* [ACTIVITY]: Some lines in the entries contain the word "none". Copy all of them.

[Records contained in a dataset]
+++++
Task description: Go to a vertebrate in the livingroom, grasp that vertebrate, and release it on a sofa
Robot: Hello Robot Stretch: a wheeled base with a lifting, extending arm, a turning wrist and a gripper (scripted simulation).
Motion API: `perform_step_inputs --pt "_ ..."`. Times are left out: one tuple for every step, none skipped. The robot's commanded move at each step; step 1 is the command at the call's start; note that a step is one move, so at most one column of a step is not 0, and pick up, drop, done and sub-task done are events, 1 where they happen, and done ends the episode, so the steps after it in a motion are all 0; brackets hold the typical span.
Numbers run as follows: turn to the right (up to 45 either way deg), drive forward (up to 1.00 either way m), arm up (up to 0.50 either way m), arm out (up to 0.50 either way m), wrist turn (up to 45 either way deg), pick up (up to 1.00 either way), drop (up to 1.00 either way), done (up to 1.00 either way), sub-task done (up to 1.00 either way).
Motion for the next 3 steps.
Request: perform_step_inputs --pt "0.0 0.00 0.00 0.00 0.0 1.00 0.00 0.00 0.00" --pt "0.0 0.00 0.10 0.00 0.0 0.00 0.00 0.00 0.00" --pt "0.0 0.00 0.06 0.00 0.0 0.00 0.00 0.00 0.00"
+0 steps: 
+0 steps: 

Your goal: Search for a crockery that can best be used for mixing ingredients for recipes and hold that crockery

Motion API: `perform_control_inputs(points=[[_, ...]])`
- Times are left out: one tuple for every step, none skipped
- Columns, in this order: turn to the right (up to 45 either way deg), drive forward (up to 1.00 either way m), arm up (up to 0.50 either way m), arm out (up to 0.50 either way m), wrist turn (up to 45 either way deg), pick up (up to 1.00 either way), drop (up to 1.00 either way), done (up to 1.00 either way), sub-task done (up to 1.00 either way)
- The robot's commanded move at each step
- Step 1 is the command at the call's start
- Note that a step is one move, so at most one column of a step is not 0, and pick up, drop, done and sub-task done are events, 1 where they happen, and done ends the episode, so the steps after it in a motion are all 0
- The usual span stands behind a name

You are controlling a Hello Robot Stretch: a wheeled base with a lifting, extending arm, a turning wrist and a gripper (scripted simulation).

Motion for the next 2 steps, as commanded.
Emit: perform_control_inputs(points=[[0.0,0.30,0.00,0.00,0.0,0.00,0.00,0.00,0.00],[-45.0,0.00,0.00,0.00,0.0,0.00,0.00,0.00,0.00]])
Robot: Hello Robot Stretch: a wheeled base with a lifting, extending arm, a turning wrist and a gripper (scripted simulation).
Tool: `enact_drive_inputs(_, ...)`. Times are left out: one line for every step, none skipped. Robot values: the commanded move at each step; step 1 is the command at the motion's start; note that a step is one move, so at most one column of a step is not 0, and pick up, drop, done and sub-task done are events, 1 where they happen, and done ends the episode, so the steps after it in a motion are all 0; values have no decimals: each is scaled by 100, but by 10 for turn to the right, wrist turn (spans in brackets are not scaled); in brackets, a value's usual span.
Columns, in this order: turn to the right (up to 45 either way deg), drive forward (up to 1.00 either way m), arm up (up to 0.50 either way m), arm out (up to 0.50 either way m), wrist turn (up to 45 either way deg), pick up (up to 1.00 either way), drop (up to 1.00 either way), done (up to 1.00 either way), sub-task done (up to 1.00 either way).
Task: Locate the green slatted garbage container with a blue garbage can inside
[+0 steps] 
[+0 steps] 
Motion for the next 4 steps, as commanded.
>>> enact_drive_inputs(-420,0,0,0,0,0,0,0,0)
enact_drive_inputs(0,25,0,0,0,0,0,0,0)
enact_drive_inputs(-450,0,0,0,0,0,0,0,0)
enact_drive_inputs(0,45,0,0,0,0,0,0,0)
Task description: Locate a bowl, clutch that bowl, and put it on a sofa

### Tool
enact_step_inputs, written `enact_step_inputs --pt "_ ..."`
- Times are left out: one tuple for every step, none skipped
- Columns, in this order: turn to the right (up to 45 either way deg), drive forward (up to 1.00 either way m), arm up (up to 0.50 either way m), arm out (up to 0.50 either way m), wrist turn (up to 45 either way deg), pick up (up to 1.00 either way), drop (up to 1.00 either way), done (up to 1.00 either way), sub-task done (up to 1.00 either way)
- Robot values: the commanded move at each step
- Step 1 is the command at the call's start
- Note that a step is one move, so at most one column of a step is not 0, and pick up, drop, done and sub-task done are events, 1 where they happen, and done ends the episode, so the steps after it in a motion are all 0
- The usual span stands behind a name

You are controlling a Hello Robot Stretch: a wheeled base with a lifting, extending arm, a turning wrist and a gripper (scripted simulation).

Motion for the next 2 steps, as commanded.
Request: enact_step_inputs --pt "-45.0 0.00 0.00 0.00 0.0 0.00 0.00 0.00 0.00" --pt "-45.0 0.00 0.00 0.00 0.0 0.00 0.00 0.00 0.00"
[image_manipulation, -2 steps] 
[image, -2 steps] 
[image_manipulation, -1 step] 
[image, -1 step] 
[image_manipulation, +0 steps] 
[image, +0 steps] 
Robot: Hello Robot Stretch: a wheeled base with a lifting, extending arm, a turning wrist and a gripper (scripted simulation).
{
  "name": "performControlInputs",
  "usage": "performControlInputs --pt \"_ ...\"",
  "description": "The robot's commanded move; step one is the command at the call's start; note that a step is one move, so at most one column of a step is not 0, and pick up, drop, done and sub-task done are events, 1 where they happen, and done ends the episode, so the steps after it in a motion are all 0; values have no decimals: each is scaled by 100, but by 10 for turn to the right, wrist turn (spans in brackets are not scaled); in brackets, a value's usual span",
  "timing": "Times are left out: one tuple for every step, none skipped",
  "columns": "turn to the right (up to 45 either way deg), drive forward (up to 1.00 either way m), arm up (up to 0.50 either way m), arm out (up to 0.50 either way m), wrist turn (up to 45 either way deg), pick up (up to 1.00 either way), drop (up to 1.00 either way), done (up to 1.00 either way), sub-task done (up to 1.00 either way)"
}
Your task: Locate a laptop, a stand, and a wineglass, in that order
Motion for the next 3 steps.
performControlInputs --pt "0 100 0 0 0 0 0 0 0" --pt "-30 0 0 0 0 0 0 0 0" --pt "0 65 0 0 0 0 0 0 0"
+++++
* [RESULT BELOW]:
Motion API: `perform_step_inputs --pt "_ ..."`. Times are left out: one tuple for every step, none skipped. The robot's commanded move at each step; step 1 is the command at the call's start; note that a step is one move, so at most one column of a step is not 0, and pick up, drop, done and sub-task done are events, 1 where they happen, and done ends the episode, so the steps after it in a motion are all 0; brackets hold the typical span.
- Times are left out: one tuple for every step, none skipped
Tool: `enact_drive_inputs(_, ...)`. Times are left out: one line for every step, none skipped. Robot values: the commanded move at each step; step 1 is the command at the motion's start; note that a step is one move, so at most one column of a step is not 0, and pick up, drop, done and sub-task done are events, 1 where they happen, and done ends the episode, so the steps after it in a motion are all 0; values have no decimals: each is scaled by 100, but by 10 for turn to the right, wrist turn (spans in brackets are not scaled); in brackets, a value's usual span.
- Times are left out: one tuple for every step, none skipped
  "timing": "Times are left out: one tuple for every step, none skipped",

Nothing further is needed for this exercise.